The New York TimesJune 26, 2012The legacy of Ralph Walker, the great 20th-century architect whose Art Deco towers brought muscle to the New York skyline, is having a very mixed year.
One developer has named a residential conversion in Walker's honor, has invested large sums of money during the conversion to replicate building materials Walker would have used, has opened an exhibit about Walker on the ground floor and has supported a handsome new monograph, "Ralph Walker: Architect of the Century," published by Rizzoli International.
One developer has taken an 82-year-old Walker building in Chelsea and is rearranging its distinctive setback profile, has stripped its principal north and south facades of brickwork that he intends to replace with ornamental stainless bronze that Walker never envisioned, has created windows in a facade that Walker left solid because it housed elevator shafts, and plans to crown the building with spires unlike those Walker once imagined.
They are the same developer, Michael Stern, managing partner of the JDS Development Group, and the same building, an old New York Telephone Company switching building at 212 West 18th Street. Mr. Stern and Property Markets Group, a development firm, are turning the building into Walker Tower, a condominium project with 50 apartments. (Or "residences," as apartments are called by real estate brokers, who were invited to Walker Tower on Tuesday evening to see a model unit. The New York Post reported in April that the penthouse may sell for $50 million.) The $200 million project is to be completed by next June.
"We tried to respect what we could of the original design while doing what we could to make it a modern residential building," Mr. Stern said. Where new elements were introduced, he said, they were based on existing decorative motifs found in the building entrance and lobby or on archival drawings showing how Walker's design evolved.

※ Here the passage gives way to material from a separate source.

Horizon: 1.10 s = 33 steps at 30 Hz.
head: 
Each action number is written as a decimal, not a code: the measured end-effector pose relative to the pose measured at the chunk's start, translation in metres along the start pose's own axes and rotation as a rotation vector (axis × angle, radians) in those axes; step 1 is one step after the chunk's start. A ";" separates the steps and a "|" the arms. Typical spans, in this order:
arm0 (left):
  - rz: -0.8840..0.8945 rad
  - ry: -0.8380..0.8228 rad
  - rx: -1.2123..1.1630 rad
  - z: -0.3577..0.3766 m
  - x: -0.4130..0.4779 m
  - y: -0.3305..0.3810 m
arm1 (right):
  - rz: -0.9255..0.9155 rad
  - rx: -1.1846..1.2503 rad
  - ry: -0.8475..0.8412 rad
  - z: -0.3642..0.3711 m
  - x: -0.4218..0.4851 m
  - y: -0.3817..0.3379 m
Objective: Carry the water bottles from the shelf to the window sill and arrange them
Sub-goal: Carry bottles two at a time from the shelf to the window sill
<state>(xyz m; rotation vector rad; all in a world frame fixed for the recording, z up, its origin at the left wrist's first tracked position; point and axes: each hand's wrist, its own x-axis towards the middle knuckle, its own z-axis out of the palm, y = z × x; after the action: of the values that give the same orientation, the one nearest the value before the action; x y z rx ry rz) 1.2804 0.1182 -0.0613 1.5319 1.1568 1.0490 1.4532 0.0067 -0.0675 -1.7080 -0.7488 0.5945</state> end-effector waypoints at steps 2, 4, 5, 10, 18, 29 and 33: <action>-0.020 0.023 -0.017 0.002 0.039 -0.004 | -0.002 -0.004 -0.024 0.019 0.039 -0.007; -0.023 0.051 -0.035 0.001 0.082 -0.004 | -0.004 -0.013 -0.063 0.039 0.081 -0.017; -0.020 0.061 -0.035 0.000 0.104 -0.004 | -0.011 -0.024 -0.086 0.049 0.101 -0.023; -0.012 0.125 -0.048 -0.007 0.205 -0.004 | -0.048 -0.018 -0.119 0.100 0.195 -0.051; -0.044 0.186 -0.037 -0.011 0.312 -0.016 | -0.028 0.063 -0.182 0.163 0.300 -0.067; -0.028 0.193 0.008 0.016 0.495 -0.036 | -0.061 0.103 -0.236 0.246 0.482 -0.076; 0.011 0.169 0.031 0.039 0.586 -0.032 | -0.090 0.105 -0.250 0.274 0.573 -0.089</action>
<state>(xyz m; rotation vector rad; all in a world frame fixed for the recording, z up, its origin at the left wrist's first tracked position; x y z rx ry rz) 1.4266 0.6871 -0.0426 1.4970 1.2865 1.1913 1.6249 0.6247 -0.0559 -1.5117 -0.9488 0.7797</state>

The renovation architects, CetraRuddy, were not bound by a landmark designation and had significant latitude to alter the facade. "Changes can be made to a building if they're done sensitively, in a way that respects the integrity of the building," said John Cetra, a principal in the firm.
But the key aesthetic gesture of the renovation, replacing the central brick bays at the top and bottom of the building with ornamental metal panels, was chiefly inspired not by anything at the 18th Street building, or on Walker's résumé, or even in New York. Instead, it is a reinterpretation of the historical Bullock's Wilshire in Los Angeles.
Crowning the renovation, JDS and CetraRuddy plan to install four 40-foot needlelike spires of cast bronze at each corner of the elevator tower. Mr. Stern and Mr. Cetra found a precedent in an early drawing of the telephone building by Walker's firm, Voorhees, Gmelin & Walker, which showed four spires reaching to the sky. The spires were more elaborate than those now proposed and were never erected.
Apart from the new spires, the building's height of 328 feet will be maintained, as will its existing square footage, Mr. Stern said.
But there is an asterisk. JDS took the position, which the New York City Buildings Department accepted, that four mechanical floors should be counted as existing floor area, even though they were not covered by the certificate of occupancy, which recognized 212 West 18th Street as having 19 stories, not 23. The Buildings Department also agreed to count some of the rooftop setbacks as existing floor area. By those calculations, the building had and continues to have just over 302,000 square feet.
JDS and Cetra shifted that floor area to create more spacious (and expensive) apartments in the upper reaches of the building. Floors two through seven continue to be owned and used by Verizon, the successor to New York Telephone. In Walker's day, the building served the CHelsea and WAtkins exchanges.
Walker's masterpieces from the 1920s and '30s include official landmarks like 1 Wall Street, the former headquarters of the Irving Trust Company (designation report as a pdf from the Neighborhood Preservation Center); the Barclay-Vesey Building at 140 West Street, which is the current headquarters of Verizon (pdf); and the former Western Union headquarters at 60 Hudson Street (pdf).
JDS and CetraRuddy have gone to great lengths to preserve those areas of Walker's building at 212 West 18th Street that they are not removing. "We're working very hard to put back a lot of decorative details that were destroyed over the years," Mr. Stern said.
For instance, intricately angled coping stones and bricks have been recast. Mr. Stern said that to be true to Walker's original design, bricks were needed in five different colors and nine different shapes, none of which could be purchased off-the-shelf, though some were salvaged from other parts of the building. He also said all of the original ornamental metalwork in the lobby would be restored.
Given this dual approach - exacting restoration and liberal reinterpretation - Mr. Cetra was asked whether the final result would be a Ralph Walker building or a CetraRuddy building.
"I'm going to let history answer that question," he said.